Description of the CAPIH Web interface The CAPIH interface provides five query schemes: by gene accession number, gene description, gene ontology, protein domain, and expressing tissue (selleck products Figure 2A). Alternatively, the user can also look up the proteins of interest in the protein table, which includes all the proteins analyzed in the interface. All the proteins that match the query key word will be shown with a plus “”+”" sign in front (Figure 2B). Detailed information of each protein can be shown by clicking on the “”+”" sign (Figures. 3 and 4). Note that the information page of each protein is composed of three sections (“”Genome Comparison Statistics”", “”Multiple
Sequence Alignments”", and “”Protein Interactions”"). By default only the first section will be deployed when the page is shown. The user can deploy the other two sections Kinase Inhibitor Library manufacturer by clicking the “”+”" sign before selleck chemicals each section. The user can further refine the search by submitting a second key word, or return to the homepage and start a new search. For each protein of interest, CAPIH shows the statistical pie diagram of species-specific
variations in the “”Genome Comparison Statistics”" section (substitutions in light blue, indels in purple, and PTMs in green color; Figure 3A).
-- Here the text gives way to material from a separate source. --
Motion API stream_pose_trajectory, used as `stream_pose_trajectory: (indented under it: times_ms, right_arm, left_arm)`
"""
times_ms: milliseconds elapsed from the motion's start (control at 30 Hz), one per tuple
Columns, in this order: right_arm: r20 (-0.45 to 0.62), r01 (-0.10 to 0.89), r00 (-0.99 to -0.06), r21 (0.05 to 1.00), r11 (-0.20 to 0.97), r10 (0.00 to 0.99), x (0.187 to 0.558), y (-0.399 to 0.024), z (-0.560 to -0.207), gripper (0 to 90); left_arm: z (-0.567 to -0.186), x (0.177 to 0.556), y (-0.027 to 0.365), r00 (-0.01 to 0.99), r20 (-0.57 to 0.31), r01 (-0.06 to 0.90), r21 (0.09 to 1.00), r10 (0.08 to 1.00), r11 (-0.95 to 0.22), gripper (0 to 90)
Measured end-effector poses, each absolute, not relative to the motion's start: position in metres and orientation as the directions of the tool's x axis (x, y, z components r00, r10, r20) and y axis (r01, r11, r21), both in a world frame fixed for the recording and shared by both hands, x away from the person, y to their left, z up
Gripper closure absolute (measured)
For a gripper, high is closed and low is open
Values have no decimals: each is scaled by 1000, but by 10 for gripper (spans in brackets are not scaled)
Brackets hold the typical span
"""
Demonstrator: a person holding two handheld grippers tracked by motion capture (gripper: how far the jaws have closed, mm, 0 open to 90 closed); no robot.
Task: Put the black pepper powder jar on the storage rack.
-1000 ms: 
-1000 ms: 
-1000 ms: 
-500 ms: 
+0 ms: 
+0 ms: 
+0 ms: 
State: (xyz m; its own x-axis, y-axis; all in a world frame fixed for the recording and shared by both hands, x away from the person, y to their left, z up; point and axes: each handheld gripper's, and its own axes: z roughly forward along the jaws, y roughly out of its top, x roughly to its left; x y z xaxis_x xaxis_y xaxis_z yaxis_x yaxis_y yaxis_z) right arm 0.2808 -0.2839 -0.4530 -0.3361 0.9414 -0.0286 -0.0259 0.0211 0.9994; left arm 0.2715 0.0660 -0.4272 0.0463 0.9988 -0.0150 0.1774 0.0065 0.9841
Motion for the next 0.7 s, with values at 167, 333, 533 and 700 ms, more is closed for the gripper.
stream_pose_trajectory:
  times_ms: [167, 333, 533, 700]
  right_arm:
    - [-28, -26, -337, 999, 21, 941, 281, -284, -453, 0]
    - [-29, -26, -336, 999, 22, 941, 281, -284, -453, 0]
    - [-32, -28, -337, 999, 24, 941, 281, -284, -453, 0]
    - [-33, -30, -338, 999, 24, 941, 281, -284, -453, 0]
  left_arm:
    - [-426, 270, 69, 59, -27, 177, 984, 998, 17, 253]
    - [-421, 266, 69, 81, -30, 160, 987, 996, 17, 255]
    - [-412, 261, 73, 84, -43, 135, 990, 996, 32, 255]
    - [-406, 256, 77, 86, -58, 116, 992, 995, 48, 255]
For substitutions and indels, the diagram gives species-specific variations in amino acid sequences, InterPro-predicted protein domains, CDSs, 3′UTR, and 5′ UTR (in the top-down direction). Each filled block represents 10 variations. That is, 10 nucleotide substitutions (for CDS and UTRs), amino acid changes (for amino old acid and IPR domains), indels, or PTMs. For example, 12 species-specific changes will be shown as 2 filled blocks in the graph. However, if the number of species-specific changes exceeds 40, only 4 filled blocks will be shown (Figure 3A). Note that nucleotide substitutions in coding regions do not necessarily cause amino acid substitutions, whereas indels do. Also note that one indel event may affect more than one amino acids. Therefore, the total numbers of indels and nucleotide substitutions in CDS do not necessarily
equal the number of amino acid changes. Figure 2 (A) The query schemes of CAPIH. (B) All the proteins that match the query key word will be shown with a plus “”+”" sign in front. Detailed information of each protein can be shown by clicking on the “”+”" sign. Figure 3 (A) Statistics of species-specific changes in different regions. Each filled block represents ~10 species-specific genetic changes. AA: amino acid; IPR: Interpro-predicted protein domain; CDS: coding sequence; 3/5 UTR: 3′/5′ untranslated regions. (B) Multiple amino acid sequence alignment wherein species-specific changes (PTMs, and substitutions) and InterPro domains are shown in colored boxes. Indels are not color-shaded. The colors can be shown or hidden by checking the boxes in the “”Feature Settings”" panel.